Harvesting of rain water and grey water


Rainwater capture, often called rainwater harvesting, is a technique to maximise the collection and storage of rain water mainly around buildings and has become very popular in many new construction projects. Rain water harvesting systems are most commonly combined with grey water systems for flushing and irrigation water.

Whenever domestic grey water is recovered and rain water harvested, the level monitoring of grey water and rain water is essential to control the rainwater captured and wastewater recovered in storage tanks, to ensure that when grey water is not available, the system automatically switches to fresh water until sufficient grey water is available again. This process carries on continuously by highly automated level monitoring and process control.

In these systems, hydrostatic level transmitters respectively submersible pressure transmitters have found widespread use, as the hydrostatic level measurement has proved to be the most simple and reliable approach by far.

Sewage system infrastructure builders are nowadays heavily working on trying to separate wastewater and rain water, as when heavy rain occurs it can cause the sewers to overflow spilling sewage out into public areas.
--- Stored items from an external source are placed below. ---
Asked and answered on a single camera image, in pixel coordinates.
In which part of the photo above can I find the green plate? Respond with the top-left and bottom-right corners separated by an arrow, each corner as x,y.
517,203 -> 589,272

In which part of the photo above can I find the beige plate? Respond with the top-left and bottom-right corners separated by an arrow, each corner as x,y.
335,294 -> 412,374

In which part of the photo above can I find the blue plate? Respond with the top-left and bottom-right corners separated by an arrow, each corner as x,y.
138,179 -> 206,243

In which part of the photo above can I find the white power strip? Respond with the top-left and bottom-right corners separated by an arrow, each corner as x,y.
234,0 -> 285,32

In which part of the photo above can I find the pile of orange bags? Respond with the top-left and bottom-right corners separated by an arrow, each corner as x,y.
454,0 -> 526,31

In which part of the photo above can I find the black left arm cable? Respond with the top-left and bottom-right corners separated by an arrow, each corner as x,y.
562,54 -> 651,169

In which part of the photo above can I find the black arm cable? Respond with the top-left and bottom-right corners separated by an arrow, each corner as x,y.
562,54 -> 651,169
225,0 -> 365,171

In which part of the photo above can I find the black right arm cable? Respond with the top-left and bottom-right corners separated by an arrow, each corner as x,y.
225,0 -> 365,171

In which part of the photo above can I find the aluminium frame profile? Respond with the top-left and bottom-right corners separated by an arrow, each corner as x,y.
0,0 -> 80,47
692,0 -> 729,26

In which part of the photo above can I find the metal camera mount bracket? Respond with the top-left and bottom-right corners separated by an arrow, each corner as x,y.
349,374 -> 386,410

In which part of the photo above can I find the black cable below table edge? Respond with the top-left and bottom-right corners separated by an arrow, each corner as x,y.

Over the past few years intensive targets have been set for level monitoring of wastewater in sewage systems, initially to monitor how often and where these overflow spillages occur, but now working actively on preventing overflow completely, by hindering rain water to enter the sewage system in case of heavy rain.

Whenever rain water is harvested from highways, roads and other hard surfaces, it may need to be checked for water quality as it may be polluted by contaminating chemicals, from motor vehicles, road salts, etc. These quality tests are normally carried out in the storage tanks in a combined analysis and level monitoring solution for grey water and rain water.

Potable water is a valuable resource with increasing costs for extraction and the treatment to potable water standards and should therefore not be wasted. These rising costs have proved it to be economical to spend more on harvesting rain water and reusing lightly soiled grey water. In all of these applications, reliable and accurate level monitoring guarantee an efficient utilisation of both, fresh and re-used water.